Autant qu’il peut, il augmente le désordre. Il arrache le ciel de lit. Il trempe un linge dans le sang, et en macule les rideaux et les meubles. Enfin, il marque la porte d’entrée de cette main sanglante, dont l’empreinte est trop nette, trop distincte, trop arrêtée, pour n’être pas volontaire.

Est-il, jusqu’ici, messieurs, je vous le demande, une circonstance, un détail, une particularité du crime, qui n’explique pas la culpabilité de M. de Trémorel ?

— Il y a la hache, répondit le père Plantat, la hache retrouvée au second étage, et dont la position vous a semblé si extraordinaire.

— J’y arrive, monsieur le juge de paix, répondit M. Lecoq.

Il est un point de cette affaire ténébreuse sur lequel, grâce à vous, nous sommes parfaitement fixés.

Nous savons que Mme  de Trémorel possédait et cachait, au su de son mari, — un papier, un acte, une lettre, dont celui-ci convoitait la possession et qu’elle refusait absolument, en dépit de ses prières, de lui donner.

Vous nous avez affirmé que le désir, — la nécessité peut-être, — de s’emparer de ce papier a contribué puissamment à armer la main du comte.

Nous ne serons donc pas téméraires en supposant à ce titre une importance non-seulement extraordinaire, mais encore tout à fait exceptionnelle.

Il faut croire, à plus forte raison, qu’il est, de sa nature extrêmement compromettant.

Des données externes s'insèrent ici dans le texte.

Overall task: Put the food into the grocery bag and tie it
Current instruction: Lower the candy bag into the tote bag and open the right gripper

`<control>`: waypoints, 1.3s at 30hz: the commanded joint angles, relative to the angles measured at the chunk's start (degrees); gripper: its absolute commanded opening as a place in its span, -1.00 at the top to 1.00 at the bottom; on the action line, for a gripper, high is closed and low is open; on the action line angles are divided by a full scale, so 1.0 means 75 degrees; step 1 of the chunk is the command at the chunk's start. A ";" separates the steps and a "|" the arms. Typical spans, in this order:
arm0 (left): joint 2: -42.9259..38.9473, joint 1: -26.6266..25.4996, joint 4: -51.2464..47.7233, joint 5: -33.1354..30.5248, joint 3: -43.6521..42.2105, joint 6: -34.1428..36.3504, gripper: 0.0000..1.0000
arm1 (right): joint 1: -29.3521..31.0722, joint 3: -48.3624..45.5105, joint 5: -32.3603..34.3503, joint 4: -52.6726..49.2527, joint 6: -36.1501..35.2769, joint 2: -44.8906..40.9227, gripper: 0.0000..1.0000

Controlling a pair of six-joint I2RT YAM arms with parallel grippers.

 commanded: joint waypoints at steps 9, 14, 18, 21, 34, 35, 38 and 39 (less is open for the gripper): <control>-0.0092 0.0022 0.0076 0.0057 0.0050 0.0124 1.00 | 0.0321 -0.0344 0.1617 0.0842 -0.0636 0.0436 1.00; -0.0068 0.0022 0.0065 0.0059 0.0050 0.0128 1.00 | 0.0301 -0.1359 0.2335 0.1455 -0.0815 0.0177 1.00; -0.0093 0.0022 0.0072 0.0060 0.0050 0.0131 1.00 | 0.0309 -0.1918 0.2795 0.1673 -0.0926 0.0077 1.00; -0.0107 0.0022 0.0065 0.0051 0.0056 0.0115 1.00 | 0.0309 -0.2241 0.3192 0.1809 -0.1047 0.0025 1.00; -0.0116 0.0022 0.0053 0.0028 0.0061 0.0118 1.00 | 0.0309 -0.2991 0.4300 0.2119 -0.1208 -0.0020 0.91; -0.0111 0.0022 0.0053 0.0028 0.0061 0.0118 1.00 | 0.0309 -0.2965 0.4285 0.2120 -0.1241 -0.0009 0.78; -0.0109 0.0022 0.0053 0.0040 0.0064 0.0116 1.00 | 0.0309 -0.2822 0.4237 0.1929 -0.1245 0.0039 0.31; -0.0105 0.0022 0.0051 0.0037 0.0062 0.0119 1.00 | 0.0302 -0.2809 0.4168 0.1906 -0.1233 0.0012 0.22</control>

Mais qui compromet-il ? Le comte et la comtesse ensemble, ou seulement le comte ? À cet égard j’en suis réduit aux conjectures.

Ce qui est acquis, c’est que ce titre est une menace — exécutable sur-le-champ — suspendue sur la tête de celui ou de ceux qu’elle concerne.

Ce qui est sûr, c’est que Mme  de Trémorel considérait cet écrit, soit comme une garantie, soit comme une arme terrible mettant son mari à sa discrétion.